• **What you have to do**
Please copy every line from the following entries in which the word "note" appears.

• **Raw data**
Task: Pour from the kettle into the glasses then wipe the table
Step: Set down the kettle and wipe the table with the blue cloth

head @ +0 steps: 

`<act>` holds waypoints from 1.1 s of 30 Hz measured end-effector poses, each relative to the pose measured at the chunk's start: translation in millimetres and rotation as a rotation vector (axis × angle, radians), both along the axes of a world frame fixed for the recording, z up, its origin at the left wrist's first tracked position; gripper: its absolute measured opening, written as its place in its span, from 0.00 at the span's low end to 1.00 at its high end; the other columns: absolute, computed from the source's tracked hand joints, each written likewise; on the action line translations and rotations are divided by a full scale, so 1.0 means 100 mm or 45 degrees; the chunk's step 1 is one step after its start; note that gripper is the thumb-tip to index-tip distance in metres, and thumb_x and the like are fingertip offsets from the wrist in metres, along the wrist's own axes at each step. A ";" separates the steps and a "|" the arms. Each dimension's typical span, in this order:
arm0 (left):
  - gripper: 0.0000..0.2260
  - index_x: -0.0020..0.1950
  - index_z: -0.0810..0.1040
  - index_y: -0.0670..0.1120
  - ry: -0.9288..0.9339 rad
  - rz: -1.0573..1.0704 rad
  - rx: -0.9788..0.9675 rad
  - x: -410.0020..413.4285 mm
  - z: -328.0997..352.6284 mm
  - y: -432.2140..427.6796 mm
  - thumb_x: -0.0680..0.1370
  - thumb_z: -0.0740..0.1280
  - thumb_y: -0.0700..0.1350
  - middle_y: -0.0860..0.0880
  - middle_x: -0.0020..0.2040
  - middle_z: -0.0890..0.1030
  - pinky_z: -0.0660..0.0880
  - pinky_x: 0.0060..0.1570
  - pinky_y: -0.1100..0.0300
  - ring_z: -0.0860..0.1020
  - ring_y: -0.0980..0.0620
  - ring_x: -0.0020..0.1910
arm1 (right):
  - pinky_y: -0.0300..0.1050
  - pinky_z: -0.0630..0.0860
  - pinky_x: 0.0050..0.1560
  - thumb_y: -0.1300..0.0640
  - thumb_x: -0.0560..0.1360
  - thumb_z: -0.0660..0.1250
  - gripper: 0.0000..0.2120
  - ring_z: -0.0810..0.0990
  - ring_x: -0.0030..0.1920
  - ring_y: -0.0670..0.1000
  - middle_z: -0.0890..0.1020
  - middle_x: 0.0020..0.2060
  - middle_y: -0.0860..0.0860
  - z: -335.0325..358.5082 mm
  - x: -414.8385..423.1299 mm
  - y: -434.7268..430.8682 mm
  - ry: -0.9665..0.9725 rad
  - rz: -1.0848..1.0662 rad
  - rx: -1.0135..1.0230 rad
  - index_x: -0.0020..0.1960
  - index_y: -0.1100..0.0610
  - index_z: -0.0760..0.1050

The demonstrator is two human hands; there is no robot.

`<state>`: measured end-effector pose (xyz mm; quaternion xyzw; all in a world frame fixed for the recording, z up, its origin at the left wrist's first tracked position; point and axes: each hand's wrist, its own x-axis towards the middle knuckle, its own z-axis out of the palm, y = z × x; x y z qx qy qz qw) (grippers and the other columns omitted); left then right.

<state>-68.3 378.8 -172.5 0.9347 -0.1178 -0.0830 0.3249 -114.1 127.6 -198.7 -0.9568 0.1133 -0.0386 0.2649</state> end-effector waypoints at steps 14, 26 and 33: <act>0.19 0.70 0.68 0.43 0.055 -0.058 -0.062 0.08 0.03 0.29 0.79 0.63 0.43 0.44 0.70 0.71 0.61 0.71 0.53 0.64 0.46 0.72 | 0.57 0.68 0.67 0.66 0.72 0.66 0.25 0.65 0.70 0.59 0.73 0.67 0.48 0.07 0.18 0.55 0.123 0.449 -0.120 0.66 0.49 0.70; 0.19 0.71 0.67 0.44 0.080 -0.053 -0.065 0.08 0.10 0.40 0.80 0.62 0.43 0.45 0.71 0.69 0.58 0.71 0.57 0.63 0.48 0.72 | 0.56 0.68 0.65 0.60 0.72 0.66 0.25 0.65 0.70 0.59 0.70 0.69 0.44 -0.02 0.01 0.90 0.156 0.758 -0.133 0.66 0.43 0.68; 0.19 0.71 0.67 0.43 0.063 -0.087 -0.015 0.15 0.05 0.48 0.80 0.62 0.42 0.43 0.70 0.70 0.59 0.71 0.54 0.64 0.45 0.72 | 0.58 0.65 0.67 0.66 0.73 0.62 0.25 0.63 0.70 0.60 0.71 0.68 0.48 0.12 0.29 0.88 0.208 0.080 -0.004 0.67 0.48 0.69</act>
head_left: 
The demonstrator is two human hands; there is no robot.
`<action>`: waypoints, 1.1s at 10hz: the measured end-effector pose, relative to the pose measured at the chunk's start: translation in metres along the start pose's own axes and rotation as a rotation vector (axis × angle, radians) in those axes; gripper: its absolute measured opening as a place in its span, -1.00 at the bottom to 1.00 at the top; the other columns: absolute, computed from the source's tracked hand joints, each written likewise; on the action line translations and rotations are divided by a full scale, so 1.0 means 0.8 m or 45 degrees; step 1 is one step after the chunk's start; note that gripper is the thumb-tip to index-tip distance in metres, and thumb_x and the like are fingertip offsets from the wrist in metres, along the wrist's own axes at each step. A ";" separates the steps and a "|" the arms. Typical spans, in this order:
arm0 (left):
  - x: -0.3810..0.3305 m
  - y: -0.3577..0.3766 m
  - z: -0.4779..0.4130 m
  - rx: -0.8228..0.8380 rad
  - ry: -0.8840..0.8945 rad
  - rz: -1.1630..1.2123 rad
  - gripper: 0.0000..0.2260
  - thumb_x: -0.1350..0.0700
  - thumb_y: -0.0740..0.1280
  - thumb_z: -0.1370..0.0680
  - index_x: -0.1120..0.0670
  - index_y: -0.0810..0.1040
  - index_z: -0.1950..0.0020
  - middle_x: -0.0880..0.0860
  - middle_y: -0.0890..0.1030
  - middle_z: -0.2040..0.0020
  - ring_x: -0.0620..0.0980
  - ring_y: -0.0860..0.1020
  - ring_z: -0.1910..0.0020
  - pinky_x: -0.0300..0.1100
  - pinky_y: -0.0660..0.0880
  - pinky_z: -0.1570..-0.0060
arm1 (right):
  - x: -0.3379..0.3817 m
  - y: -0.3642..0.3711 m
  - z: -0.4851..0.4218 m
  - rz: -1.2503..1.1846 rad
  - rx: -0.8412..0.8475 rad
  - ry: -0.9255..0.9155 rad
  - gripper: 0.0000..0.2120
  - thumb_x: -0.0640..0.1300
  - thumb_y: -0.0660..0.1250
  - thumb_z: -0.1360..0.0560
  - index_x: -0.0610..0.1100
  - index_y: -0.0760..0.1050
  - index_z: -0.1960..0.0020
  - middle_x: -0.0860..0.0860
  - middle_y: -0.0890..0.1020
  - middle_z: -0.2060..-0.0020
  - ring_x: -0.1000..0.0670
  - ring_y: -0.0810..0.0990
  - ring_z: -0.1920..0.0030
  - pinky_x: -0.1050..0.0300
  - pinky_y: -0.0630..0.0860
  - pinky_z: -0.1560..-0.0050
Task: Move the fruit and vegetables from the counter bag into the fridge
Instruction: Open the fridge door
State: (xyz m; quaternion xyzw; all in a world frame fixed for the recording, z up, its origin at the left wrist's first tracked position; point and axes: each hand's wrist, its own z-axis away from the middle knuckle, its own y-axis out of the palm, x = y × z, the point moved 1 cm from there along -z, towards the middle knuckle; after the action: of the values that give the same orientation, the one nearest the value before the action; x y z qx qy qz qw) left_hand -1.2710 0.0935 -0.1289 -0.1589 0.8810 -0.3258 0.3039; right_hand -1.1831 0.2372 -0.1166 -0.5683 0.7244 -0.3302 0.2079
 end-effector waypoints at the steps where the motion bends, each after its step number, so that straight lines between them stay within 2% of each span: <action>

• **Answer to this task**
`<act>` holds waypoints from 1.1 s of 30 Hz measured end-effector poses, each relative to the pose measured at the chunk's start: translation in millimetres and rotation as a rotation vector (axis × angle, radians), both along the axes of a world frame fixed for the recording, z up, its origin at the left wrist's first tracked position; gripper: its absolute measured opening, written as its place in its span, from 0.00 at the span's low end to 1.00 at its high end; the other columns: absolute, computed from the source's tracked hand joints, each written likewise; on the action line translations and rotations are divided by a full scale, so 1.0 means 100 mm or 45 degrees; the chunk's step 1 is one step after its start; note that gripper is the thumb-tip to index-tip distance in metres, and thumb_x and the like are fingertip offsets from the wrist in metres, along the wrist's own axes at each step. A ";" separates the steps and a "|" the arms. Each dimension's typical span, in this order:
`<action>`: waypoints, 1.1s at 10hz: the measured end-effector pose, relative to the pose measured at the chunk's start: translation in metres along the start pose's own axes and rotation as a rotation vector (axis × angle, radians) in those axes; gripper: its absolute measured opening as a place in its span, -1.00 at the bottom to 1.00 at the top; the other columns: absolute, computed from the source's tracked hand joints, each written likewise; on the action line translations and rotations are divided by a full scale, so 1.0 means 0.8 m or 45 degrees; step 1 is one step after the chunk's start; note that gripper is the thumb-tip to index-tip distance in metres, and thumb_x and the like are fingertip offsets from the wrist in metres, along the wrist's own axes at each step. A ";" separates the steps and a "|" the arms. Typical spans, in this order:

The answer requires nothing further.